======== EXERCISE MATERIAL ========

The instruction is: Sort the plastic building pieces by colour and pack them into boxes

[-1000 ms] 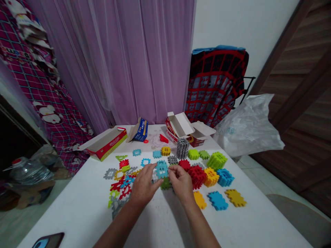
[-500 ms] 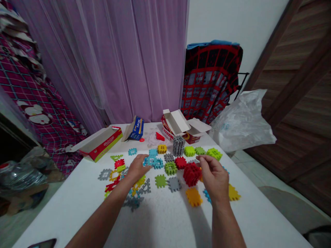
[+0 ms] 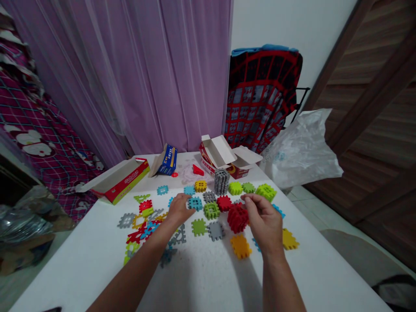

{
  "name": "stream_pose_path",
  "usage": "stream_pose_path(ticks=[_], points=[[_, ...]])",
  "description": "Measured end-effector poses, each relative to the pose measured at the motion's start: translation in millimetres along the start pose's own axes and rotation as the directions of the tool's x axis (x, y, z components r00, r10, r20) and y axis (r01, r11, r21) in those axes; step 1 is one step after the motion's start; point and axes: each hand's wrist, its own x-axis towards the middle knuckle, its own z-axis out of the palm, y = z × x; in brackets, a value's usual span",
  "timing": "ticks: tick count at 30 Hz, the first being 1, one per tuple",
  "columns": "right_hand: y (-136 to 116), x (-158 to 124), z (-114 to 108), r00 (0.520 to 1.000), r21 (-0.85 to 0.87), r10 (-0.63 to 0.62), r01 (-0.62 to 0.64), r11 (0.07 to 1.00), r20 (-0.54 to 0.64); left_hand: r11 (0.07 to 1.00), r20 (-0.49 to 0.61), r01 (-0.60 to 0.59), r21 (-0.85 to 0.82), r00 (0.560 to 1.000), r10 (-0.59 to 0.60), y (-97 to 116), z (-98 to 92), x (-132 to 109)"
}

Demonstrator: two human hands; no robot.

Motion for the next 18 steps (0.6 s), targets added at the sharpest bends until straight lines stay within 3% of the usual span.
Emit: stream_pose_path(ticks=[18], points=[[-4.8,0.5,0.7,0.999,0.015,0.036,-0.036,0.999,0.010,1.000,0.019,-0.023,-0.015,1.000,0.023,-4.9,2.3,0.8]])
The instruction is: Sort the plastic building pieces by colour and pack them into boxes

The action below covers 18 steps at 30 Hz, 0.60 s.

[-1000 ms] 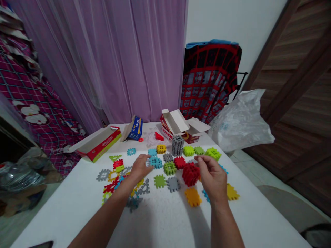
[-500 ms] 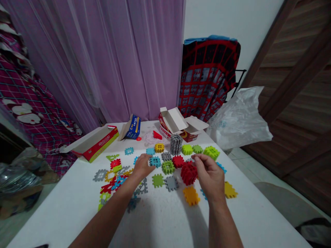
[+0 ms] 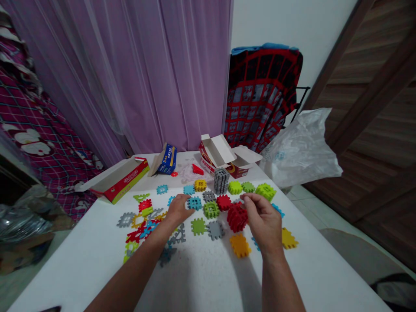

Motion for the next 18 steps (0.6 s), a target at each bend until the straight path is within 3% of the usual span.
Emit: stream_pose_path(ticks=[11,18], points=[[0,0,-3,1.000,-0.008,0.019,-0.019,1.000,-0.014,1.000,-0.008,-0.013,0.000,1.000,0.013,-2,-0.6,2],[0,6,-11,0.993,0.025,-0.021,0.024,0.999,-0.119,0.999,-0.033,-0.040,0.003,0.999,0.040,-6,4.1,3]])
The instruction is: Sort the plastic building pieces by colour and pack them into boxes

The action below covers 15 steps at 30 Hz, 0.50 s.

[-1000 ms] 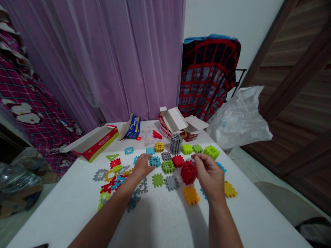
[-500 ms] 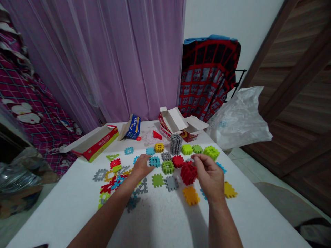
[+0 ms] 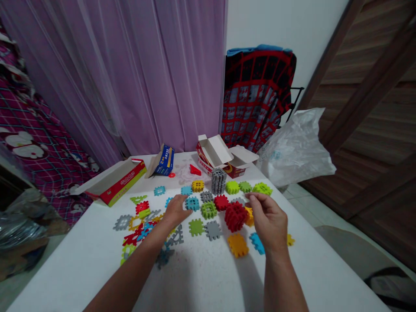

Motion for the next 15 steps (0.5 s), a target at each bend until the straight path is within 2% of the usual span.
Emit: stream_pose_path(ticks=[3,6,8,11,15], points=[[-7,4,-9,0.983,0.032,-0.026,0.032,0.999,-0.179,1.000,-0.013,-0.005,0.004,1.000,0.006,-4,-3.5,-3],[-17,8,-21,0.915,0.100,-0.052,0.100,0.990,-0.400,1.000,-0.033,-0.005,0.007,0.999,0.006,-12,-11.7,-8],[-24,10,-27,0.874,0.177,-0.037,0.140,0.974,-0.484,1.000,-0.050,0.002,0.015,0.999,-0.002,-22,-19.5,-13],[-30,12,-31,0.859,0.278,0.019,0.144,0.950,-0.512,0.998,-0.089,0.040,0.040,0.995,-0.036,-42,-34.2,-20],[-31,9,-26,0.886,0.312,0.061,0.097,0.945,-0.460,0.985,-0.142,0.139,0.104,0.982,-0.123,-73,-56.5,-29]])
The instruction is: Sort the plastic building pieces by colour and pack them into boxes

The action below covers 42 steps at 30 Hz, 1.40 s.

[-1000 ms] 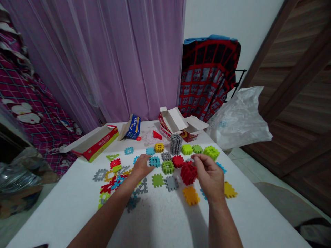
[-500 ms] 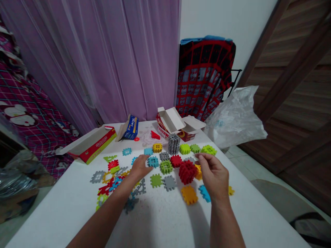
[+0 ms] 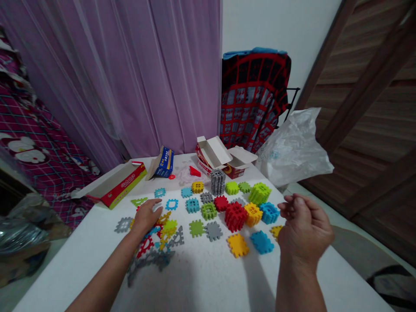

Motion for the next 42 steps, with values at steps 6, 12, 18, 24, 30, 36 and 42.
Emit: stream_pose_path(ticks=[6,12,18,24,30,36,42], points=[[3,-12,5,0.997,-0.066,-0.007,0.012,0.998,0.078,0.987,-0.013,0.073,0.144,0.997,-0.072,-27,-18.4,12],[4,-14,5,0.996,-0.137,0.003,0.009,0.990,0.092,0.971,0.082,0.047,0.236,0.994,-0.068,-22,-17.0,46],[6,-13,3,0.996,-0.168,0.031,-0.016,0.986,0.089,0.967,0.185,0.039,0.254,0.979,-0.087,-16,-8.1,74],[9,-13,4,0.994,-0.152,0.025,-0.008,0.988,0.107,0.986,0.170,0.102,0.133,0.978,-0.124,-11,-15.4,73],[6,-21,10,0.988,-0.137,0.066,-0.047,0.990,0.142,0.935,0.083,0.247,-0.256,0.969,-0.233,-2,-27.0,47],[25,-46,24,0.861,-0.230,0.183,-0.078,0.970,0.476,0.660,0.187,0.292,-0.692,0.956,-0.227,32,-22.1,-1],[53,-93,36,0.569,-0.400,0.303,0.051,0.915,0.765,0.341,0.286,0.341,-0.876,0.937,-0.201,72,-22.4,-54]])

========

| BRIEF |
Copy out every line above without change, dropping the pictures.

| FINISHED EXERCISE |
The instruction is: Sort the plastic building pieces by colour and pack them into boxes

[-1000 ms] 
[-500 ms] 
[+0 ms] 

{
  "name": "stream_pose_path",
  "usage": "stream_pose_path(ticks=[_], points=[[_, ...]])",
  "description": "Measured end-effector poses, each relative to the pose measured at the motion's start: translation in millimetres along the start pose's own axes and rotation as the directions of the tool's x axis (x, y, z components r00, r10, r20) and y axis (r01, r11, r21) in those axes; step 1 is one step after the motion's start; point and axes: each hand's wrist, its own x-axis towards the middle knuckle, its own z-axis out of the palm, y = z × x; in brackets, a value's usual span",
  "timing": "ticks: tick count at 30 Hz, the first being 1, one per tuple",
  "columns": "right_hand: y (-136 to 116), x (-158 to 124), z (-114 to 108), r00 (0.520 to 1.000), r21 (-0.85 to 0.87), r10 (-0.63 to 0.62), r01 (-0.62 to 0.64), r11 (0.07 to 1.00), r20 (-0.54 to 0.64); left_hand: r11 (0.07 to 1.00), r20 (-0.49 to 0.61), r01 (-0.60 to 0.59), r21 (-0.85 to 0.82), r00 (0.560 to 1.000), r10 (-0.59 to 0.60), y (-97 to 116), z (-98 to 92), x (-132 to 109)"
}

Demonstrator: two human hands; no robot.

Motion for the next 18 steps (0.6 s), targets added at the sharpest bends until straight lines stay within 3% of the usual span.
Emit: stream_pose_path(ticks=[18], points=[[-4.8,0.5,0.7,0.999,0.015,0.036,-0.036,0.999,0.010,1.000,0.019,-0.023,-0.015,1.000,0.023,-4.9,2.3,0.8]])
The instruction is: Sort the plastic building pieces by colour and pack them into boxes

The action below covers 18 steps at 30 Hz, 0.60 s.

[-1000 ms] 
[-500 ms] 
[+0 ms] 

Motion for the next 18 steps (0.6 s), a target at each bend until the straight path is within 3% of the usual span.
Emit: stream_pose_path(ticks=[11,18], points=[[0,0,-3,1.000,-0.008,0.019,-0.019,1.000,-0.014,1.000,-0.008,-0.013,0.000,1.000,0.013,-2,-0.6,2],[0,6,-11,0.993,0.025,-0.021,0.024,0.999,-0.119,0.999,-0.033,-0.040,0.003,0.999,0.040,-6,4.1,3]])
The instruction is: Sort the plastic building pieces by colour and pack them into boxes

The action below covers 15 steps at 30 Hz, 0.50 s.

[-1000 ms] 
[-500 ms] 
[+0 ms] 

Motion for the next 15 steps (0.5 s), a target at each bend until the straight path is within 2% of the usual span.
Emit: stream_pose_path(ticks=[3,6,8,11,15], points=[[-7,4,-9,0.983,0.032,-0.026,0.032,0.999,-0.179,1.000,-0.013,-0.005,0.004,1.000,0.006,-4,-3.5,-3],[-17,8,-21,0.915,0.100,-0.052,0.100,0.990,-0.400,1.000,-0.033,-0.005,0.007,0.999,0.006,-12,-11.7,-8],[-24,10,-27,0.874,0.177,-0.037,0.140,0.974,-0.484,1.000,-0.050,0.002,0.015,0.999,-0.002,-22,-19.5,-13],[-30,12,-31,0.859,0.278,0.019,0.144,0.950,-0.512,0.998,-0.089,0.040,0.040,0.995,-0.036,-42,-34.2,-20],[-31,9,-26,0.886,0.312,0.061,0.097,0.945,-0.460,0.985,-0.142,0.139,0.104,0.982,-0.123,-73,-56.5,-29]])
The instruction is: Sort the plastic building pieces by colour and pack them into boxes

The action below covers 42 steps at 30 Hz, 1.40 s.

[-1000 ms] 
[-500 ms] 
[+0 ms] 

Motion for the next 42 steps, with values at steps 6, 12, 18, 24, 30, 36 and 42.
Emit: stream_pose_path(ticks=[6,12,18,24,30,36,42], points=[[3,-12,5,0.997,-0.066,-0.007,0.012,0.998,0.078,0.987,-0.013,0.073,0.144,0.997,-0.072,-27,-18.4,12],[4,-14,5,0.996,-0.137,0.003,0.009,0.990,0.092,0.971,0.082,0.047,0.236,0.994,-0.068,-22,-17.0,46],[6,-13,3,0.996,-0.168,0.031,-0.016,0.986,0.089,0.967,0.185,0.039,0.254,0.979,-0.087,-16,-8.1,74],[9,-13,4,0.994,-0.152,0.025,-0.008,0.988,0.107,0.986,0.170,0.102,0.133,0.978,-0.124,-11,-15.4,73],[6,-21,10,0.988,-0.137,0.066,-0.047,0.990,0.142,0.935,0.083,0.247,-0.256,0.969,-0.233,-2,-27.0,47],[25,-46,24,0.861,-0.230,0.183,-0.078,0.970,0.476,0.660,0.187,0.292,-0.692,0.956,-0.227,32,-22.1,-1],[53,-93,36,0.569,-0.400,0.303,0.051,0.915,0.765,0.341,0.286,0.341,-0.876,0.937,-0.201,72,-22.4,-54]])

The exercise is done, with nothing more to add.